Le mantidi religiose sono state a lungo considerate guide mistiche, presagi di sfortuna e insetti generalmente affascinanti. Ma ora, due specie di mantidi asiatiche si stanno facendo un nome meno incantevole minacciando la fauna selvatica nativa europea.

Un nuovo studio sul Journal of Orthoptera Research ha ufficialmente classificato Hierodula tenuidentata e Hierodula patellifera come Specie Aliene Invasive (IAS). Guidato da Roberto Battiston del Museo di Archeologia e Scienze Naturali "G. Zannato", la ricerca evidenzia come questi insetti abbiano silenziosamente espanso il loro territorio in Europa per circa un decennio, con popolazioni esplose nelle regioni mediterranee e continentali. "Stanno spingendosi sempre più a nord, grazie ai cambiamenti climatici", nota Battiston, aggiungendo che il pubblico spesso li scambia per una vista gradita piuttosto che per una minaccia ecologica.

Le mantidi sono prolifiche riproduttrici, con ogni ooteca che produce circa 200 piccoli - quasi il doppio della mantide europea nativa (Mantis religiosa). Le loro ninfe sono anche meno cannibali, permettendo alle popolazioni di gonfiarsi rapidamente. Le femmine invasive attirano i maschi nativi di mantide, che tentano di accoppiarsi ma finiscono come cena. Si nutrono anche di un'ampia gamma di animali nativi, incluse api mellifere e piccoli vertebrati protetti come raganelle e lucertole.
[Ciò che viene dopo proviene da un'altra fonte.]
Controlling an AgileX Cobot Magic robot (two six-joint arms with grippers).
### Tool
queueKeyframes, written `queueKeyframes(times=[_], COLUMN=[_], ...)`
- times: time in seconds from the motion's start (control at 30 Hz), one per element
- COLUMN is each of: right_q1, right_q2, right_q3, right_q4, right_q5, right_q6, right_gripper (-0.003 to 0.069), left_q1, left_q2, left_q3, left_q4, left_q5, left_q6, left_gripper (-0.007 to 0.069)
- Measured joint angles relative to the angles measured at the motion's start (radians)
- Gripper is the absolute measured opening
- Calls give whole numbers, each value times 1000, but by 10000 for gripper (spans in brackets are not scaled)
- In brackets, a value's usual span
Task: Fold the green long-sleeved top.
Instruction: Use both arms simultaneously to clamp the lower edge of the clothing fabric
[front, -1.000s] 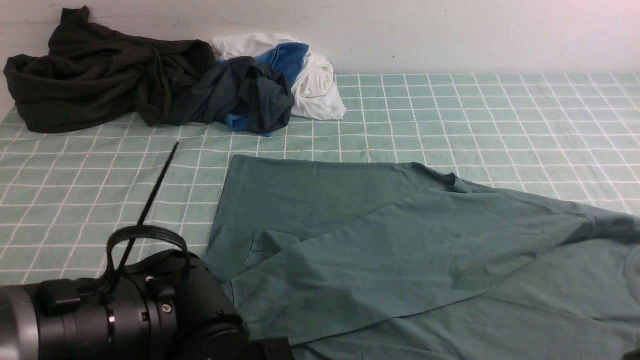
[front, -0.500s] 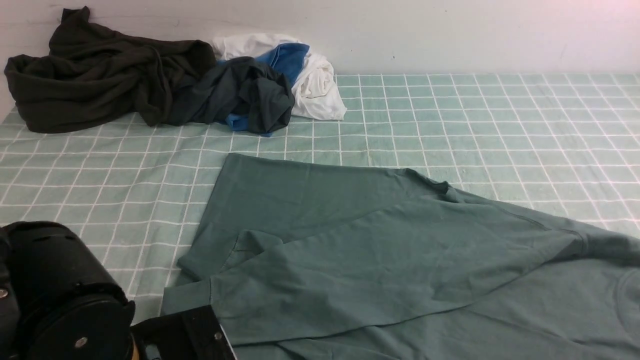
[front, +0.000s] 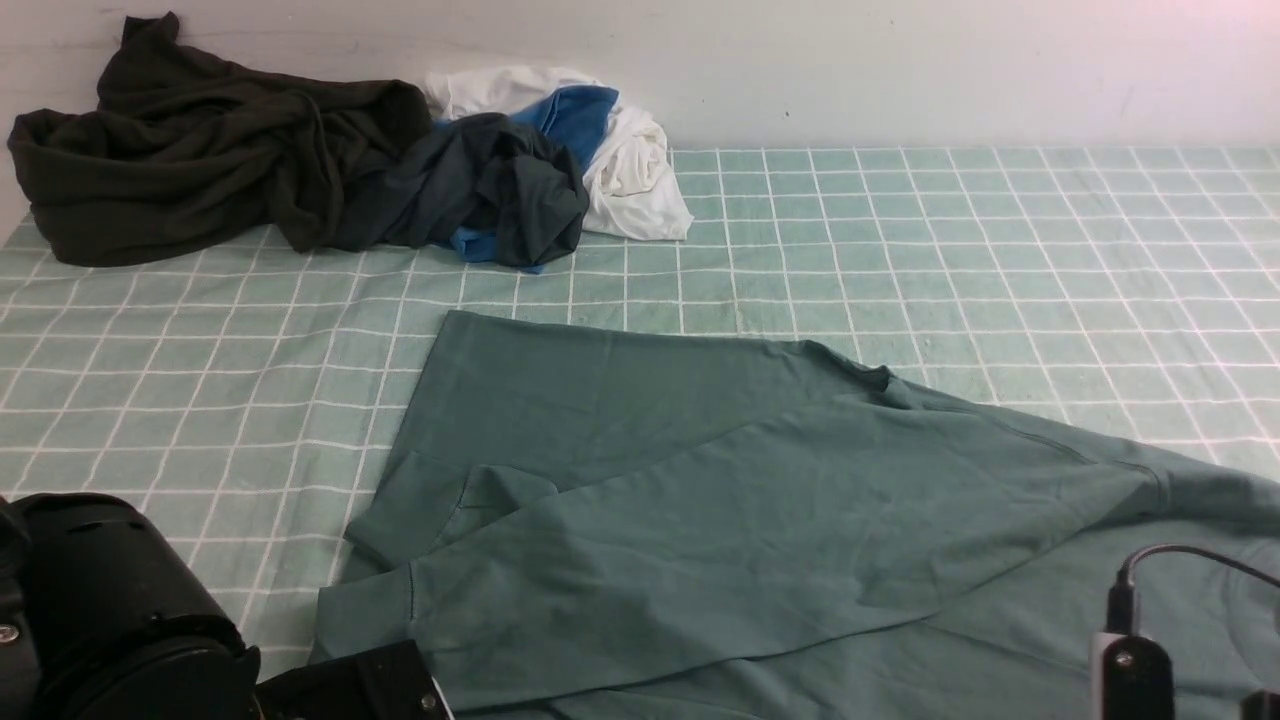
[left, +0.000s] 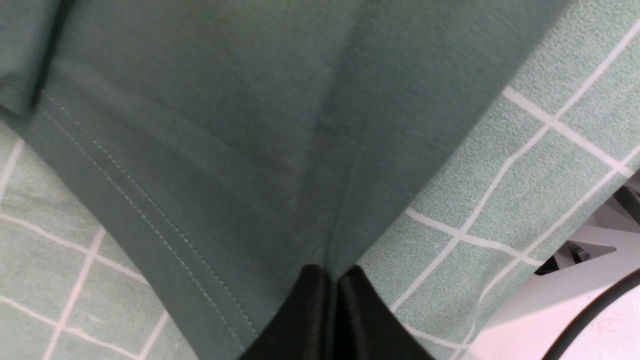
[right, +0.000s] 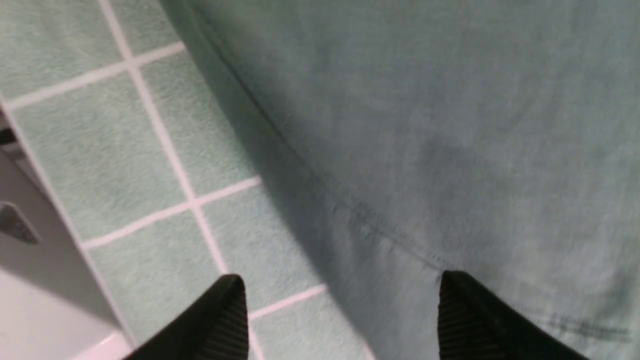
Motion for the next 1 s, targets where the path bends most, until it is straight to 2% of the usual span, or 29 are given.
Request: queueKeyframes(times=[0.17, 0.37, 0.8, 0.97, 1.0], right_q1=[0, 0, 1, 6, 6], right_q2=[112, 183, 200, 199, 199], right_q3=[2, 2, 73, 74, 74], right_q4=[0, 13, -11, -15, -19], right_q5=[-110, -124, -211, -214, -221], right_q6=[4, -26, -136, -120, -116], right_gripper=[429, 398, 381, 268, 215], left_q1=[0, 0, 0, 0, 0], left_q2=[0, 0, 0, 0, 0], left_q3=[0, 0, 0, 0, 0], left_q4=[0, 0, -1, -1, -1], left_q5=[-2, -3, -6, -6, -6], left_q6=[0, 0, 0, 0, 0], left_gripper=[-1, -1, -1, -1, -1])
Un eroe inaspettato in questa saga è il gatto domestico, che rappresenta il 45% degli eventi di predazione registrati sulle mantidi invasive. Tuttavia, i gatti sono cacciatori indiscriminati e predano anche le mantidi native, che già lottano. I paesaggi urbani forniscono condizioni ideali per gli invasori, con hotel per insetti e isole di calore che li aiutano a prosperare.

I ricercatori si sono rivolti alla scienza dei cittadini, raccogliendo oltre 2.300 segnalazioni dal pubblico. Consigliano di segnalare gli avvistamenti e, in inverno, rimuovere le ooteche spugnose dai rami - ma solo dopo aver consultato uno specialista per evitare di danneggiare le specie native. Lo studio sottolinea come l'attività umana e i cambiamenti climatici stiano ridisegnando le mappe delle specie invasive, rendendo la consapevolezza pubblica e la conservazione mirata essenziali per proteggere la biodiversità europea.